**Task goal:**
Work out how many lines of the listing hold "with" and return that number by itself.

**Given information:**
%%
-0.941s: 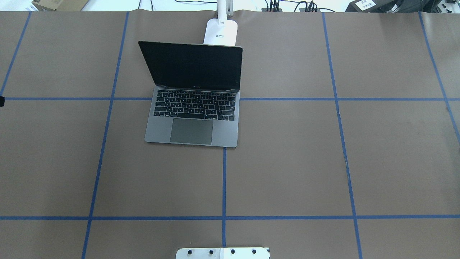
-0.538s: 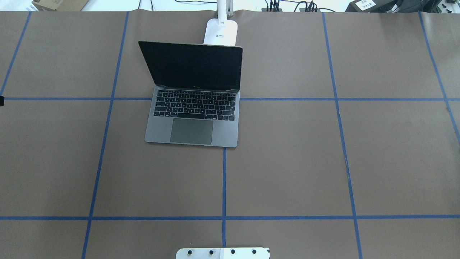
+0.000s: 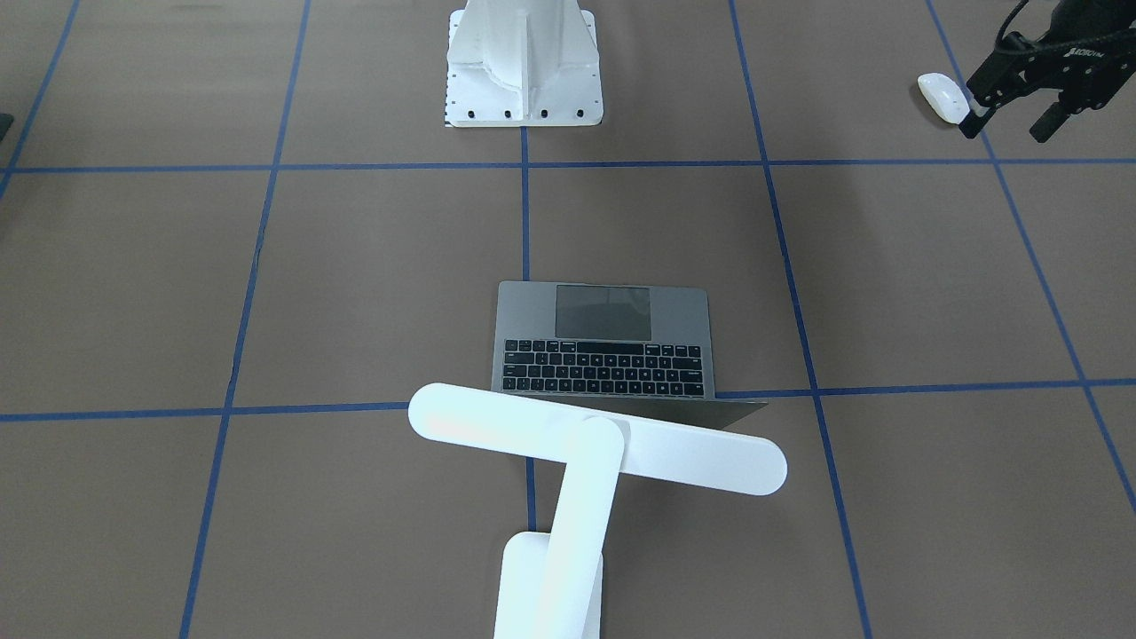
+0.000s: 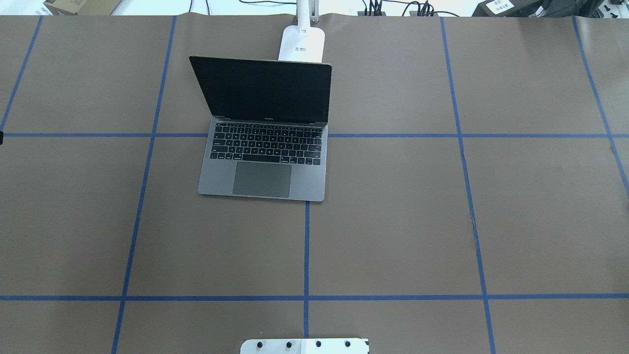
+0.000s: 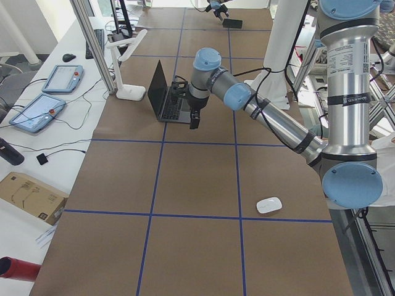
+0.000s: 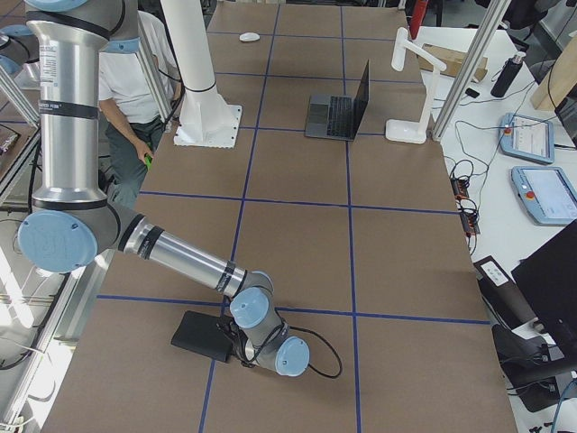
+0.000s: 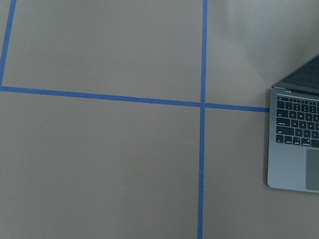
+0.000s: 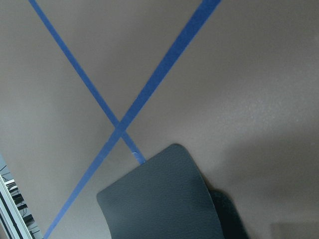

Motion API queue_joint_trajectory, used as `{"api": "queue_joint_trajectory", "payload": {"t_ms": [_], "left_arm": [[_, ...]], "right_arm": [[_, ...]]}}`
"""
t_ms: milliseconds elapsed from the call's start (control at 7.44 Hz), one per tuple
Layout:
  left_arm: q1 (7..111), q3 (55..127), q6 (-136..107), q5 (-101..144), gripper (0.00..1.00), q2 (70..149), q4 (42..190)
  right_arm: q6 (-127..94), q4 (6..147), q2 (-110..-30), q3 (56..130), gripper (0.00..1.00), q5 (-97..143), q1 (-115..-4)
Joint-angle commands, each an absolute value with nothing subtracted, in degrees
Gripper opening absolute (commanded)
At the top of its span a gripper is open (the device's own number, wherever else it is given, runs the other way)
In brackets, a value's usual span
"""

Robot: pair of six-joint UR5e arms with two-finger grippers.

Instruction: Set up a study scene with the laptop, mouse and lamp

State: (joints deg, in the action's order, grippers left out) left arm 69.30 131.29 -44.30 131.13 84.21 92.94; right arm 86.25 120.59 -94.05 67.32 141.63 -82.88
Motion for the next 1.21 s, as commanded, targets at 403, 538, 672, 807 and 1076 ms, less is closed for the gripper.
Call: {"api": "queue_joint_trajectory", "payload": {"t_ms": [403,538,672,807,1076], "left_arm": [[69.96,131.84,-44.3,131.13,1.0,83.76,92.9],[69.96,131.92,-44.3,131.13,1.0,83.85,92.9],[69.96,132.1,-44.3,131.13,1.0,83.85,92.9],[69.96,132.19,-44.3,131.13,1.0,83.85,92.9],[69.96,132.36,-44.56,131.13,1.0,83.76,92.9]], "right_arm": [[86.13,120.85,-95.27,66.71,0.97,145.7,-81.22],[86.05,120.85,-95.27,66.71,0.97,146.07,-80.69],[86.04,121.11,-95.45,66.71,0.97,147.47,-80.25],[86.04,121.2,-95.62,66.71,0.97,148.0,-80.07],[86.22,124.52,-95.62,67.14,0.97,149.24,-79.89]]}}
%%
**Your solution:**
3